[Dataset records]
━━━━━━━━━━
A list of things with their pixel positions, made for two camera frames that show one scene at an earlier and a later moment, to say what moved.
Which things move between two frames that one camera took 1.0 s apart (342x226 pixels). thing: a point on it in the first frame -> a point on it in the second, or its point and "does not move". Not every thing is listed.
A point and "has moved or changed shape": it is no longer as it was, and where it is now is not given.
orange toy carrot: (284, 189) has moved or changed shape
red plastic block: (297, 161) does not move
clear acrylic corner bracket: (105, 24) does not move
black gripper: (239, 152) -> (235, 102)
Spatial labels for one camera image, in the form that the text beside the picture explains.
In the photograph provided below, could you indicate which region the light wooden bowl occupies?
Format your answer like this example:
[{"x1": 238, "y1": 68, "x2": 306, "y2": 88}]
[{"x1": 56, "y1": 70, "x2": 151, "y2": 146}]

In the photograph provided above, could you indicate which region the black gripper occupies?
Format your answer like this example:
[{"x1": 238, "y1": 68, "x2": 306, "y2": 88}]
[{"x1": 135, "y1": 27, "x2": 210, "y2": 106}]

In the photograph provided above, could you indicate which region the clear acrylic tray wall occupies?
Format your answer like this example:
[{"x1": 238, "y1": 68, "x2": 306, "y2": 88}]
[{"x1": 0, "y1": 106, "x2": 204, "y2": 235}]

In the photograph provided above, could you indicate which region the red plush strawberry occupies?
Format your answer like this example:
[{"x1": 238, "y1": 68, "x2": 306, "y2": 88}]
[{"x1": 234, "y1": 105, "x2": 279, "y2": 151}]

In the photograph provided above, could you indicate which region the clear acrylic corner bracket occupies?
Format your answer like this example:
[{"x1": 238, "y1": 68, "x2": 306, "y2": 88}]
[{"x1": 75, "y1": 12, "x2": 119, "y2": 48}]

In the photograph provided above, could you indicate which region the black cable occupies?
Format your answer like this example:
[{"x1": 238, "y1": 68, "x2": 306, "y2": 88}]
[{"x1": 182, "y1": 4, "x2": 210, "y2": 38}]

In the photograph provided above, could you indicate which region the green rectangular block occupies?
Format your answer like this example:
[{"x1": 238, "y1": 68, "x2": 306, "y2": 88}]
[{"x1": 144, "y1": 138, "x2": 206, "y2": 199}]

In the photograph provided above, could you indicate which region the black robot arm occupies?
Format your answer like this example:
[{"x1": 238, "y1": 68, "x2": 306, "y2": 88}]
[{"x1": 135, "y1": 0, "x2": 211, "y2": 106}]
━━━━━━━━━━
**YOUR TASK:**
Produce the entries again, character for character.

**EXPECTED OUTPUT:**
A list of things with their pixel positions, made for two camera frames that show one scene at an earlier and a later moment, to say what moved.
Which things move between two frames that one camera took 1.0 s apart (342x226 pixels). thing: a point on it in the first frame -> a point on it in the second, or its point and "does not move". Not every thing is listed.
A point and "has moved or changed shape": it is no longer as it was, and where it is now is not given.
orange toy carrot: (284, 189) has moved or changed shape
red plastic block: (297, 161) does not move
clear acrylic corner bracket: (105, 24) does not move
black gripper: (239, 152) -> (235, 102)
Spatial labels for one camera image, in the form that the text beside the picture explains.
In the photograph provided below, could you indicate which region the light wooden bowl occupies?
Format your answer like this example:
[{"x1": 238, "y1": 68, "x2": 306, "y2": 88}]
[{"x1": 56, "y1": 70, "x2": 151, "y2": 146}]

In the photograph provided above, could you indicate which region the black gripper occupies?
Format your answer like this example:
[{"x1": 238, "y1": 68, "x2": 306, "y2": 88}]
[{"x1": 135, "y1": 27, "x2": 210, "y2": 106}]

In the photograph provided above, could you indicate which region the clear acrylic tray wall occupies?
Format your answer like this example:
[{"x1": 238, "y1": 68, "x2": 306, "y2": 88}]
[{"x1": 0, "y1": 106, "x2": 204, "y2": 235}]

In the photograph provided above, could you indicate which region the red plush strawberry occupies?
Format your answer like this example:
[{"x1": 238, "y1": 68, "x2": 306, "y2": 88}]
[{"x1": 234, "y1": 105, "x2": 279, "y2": 151}]

In the photograph provided above, could you indicate which region the clear acrylic corner bracket occupies?
Format your answer like this example:
[{"x1": 238, "y1": 68, "x2": 306, "y2": 88}]
[{"x1": 75, "y1": 12, "x2": 119, "y2": 48}]

In the photograph provided above, could you indicate which region the black cable occupies?
Format your answer like this example:
[{"x1": 238, "y1": 68, "x2": 306, "y2": 88}]
[{"x1": 182, "y1": 4, "x2": 210, "y2": 38}]

In the photograph provided above, could you indicate which region the green rectangular block occupies?
Format your answer like this example:
[{"x1": 238, "y1": 68, "x2": 306, "y2": 88}]
[{"x1": 144, "y1": 138, "x2": 206, "y2": 199}]

In the photograph provided above, could you indicate which region the black robot arm occupies?
Format your answer like this example:
[{"x1": 238, "y1": 68, "x2": 306, "y2": 88}]
[{"x1": 135, "y1": 0, "x2": 211, "y2": 106}]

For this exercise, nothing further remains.